12. Pour ce qui concerne l’organisation des visites pour les femmes
détenues, l’Assemblée encourage les Etats membres:
12.1. à garantir que toutes les prisons
disposent de centres d’accueil des visiteurs. De tels centres peuvent
être particulièrement utiles pour les jeunes enfants;
12.2. à garantir que des efforts particuliers sont entrepris
pour permettre les visites des enfants des détenus et que le personnel
pénitentiaire est formé à accueillir ces enfants. Toute nouvelle
mesure ou politique envisagée devra être étudiée du point de vue
des effets qu’elle pourrait avoir sur les enfants venus pour une
visite et devra, en outre, prendre en considération les droits de
l’enfant.
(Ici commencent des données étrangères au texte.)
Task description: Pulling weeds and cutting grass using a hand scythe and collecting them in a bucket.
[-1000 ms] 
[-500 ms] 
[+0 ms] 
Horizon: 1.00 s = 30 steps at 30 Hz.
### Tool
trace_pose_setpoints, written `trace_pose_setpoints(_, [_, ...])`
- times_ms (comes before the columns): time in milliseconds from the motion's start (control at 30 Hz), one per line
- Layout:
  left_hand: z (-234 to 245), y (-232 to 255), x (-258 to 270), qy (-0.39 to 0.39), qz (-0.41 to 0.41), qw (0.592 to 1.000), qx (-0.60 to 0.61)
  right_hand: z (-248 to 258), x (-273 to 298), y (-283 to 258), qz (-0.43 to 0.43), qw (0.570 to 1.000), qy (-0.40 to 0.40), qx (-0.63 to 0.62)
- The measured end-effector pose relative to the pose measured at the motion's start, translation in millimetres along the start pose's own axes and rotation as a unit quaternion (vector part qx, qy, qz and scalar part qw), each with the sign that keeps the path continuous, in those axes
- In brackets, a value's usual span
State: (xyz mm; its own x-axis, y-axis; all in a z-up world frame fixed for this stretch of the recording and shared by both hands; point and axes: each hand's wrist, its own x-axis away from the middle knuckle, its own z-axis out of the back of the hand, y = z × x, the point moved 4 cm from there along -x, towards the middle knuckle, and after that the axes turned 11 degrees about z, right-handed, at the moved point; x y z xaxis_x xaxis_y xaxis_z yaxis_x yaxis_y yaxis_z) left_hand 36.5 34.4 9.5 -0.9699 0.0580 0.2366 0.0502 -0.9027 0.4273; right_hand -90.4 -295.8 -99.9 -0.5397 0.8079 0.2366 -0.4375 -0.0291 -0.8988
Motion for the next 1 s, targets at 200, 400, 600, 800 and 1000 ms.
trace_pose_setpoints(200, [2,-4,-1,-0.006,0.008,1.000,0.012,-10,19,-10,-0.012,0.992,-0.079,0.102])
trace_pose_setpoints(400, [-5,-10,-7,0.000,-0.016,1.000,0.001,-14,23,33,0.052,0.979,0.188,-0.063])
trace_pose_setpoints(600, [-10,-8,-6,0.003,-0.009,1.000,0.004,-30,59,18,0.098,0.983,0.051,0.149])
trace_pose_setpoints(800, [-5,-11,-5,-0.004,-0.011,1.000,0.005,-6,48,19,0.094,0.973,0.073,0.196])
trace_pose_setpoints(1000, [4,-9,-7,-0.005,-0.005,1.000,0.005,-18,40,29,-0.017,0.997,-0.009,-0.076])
Les mesures de sécurité appliquées aux visites ne doivent
pas être de nature à intimider les enfants;
12.3. à garantir que les prisons proposent des aires de jeux
surveillées où les enfants pourront être pris en charge afin que
leur mère et d’autres visiteurs puissent si nécessaire s’entretenir
en privé au cours de la visite;
12.4. à autoriser les visites conjugales pour tous les détenus,
en donnant librement accès aux moyens contraceptifs;
12.5. à autoriser les femmes détenues, quand cela est possible,
à voir leurs enfants âgés de moins de 18 ans en dehors de la prison
à l’occasion d’événements particuliers tels que les anniversaires
ou les grandes fêtes religieuses.
13. Pour ce qui concerne le respect de la dignité des femmes détenues,
l’Assemblée invite les Etats membres:
13.1. à garantir que les gardiens de sexe masculin n’exercent
pas des fonctions impliquant un contact physique avec des détenues
femmes et qu’ils ne sont pas chargés de leur surveillance dans les
lieux où elles sont susceptibles de se dévêtir;
13.2. à mettre en place des moyens de protection des femmes
détenues contre toutes les formes de mauvais traitements, y compris
à caractère sexiste, de violences et d’exploitation, qu’ils soient
le fait d’autres détenus ou du personnel pénitentiaire dans la prison
ou lors d’un transfert;
13.3. à garantir que les femmes détenues peuvent porter plainte
en cas d’abus sexuel ou de violences, que ces actes soient le fait
d’autres détenus, de visiteurs ou du personnel pénitentiaire dans
la prison ou lors d’un transfert.
14. Pour ce qui concerne la réinsertion sociale des femmes détenues,
l’Assemblée invite les Etats membres à garantir que, lors de leur
libération, les femmes voient leurs besoins pris en compte, notamment
en cas d’absence de logement, de chômage, de discrimination à l’emploi
et de restitution de l’autorité parentale, réduisant ainsi le risque
de récidive. Si des services sociaux s’occupaient d’une personne
avant son incarcération, ils doivent être informés de sa libération
et chargés de l’aider lors de sa réinsertion sociale. L’Assemblée
invite les Etats membres à définir des programmes d’emploi pour
les femmes détenues afin de leur donner accès à des possibilités
d’emploi, leur permettant de contribuer aux systèmes légaux de sécurité sociale.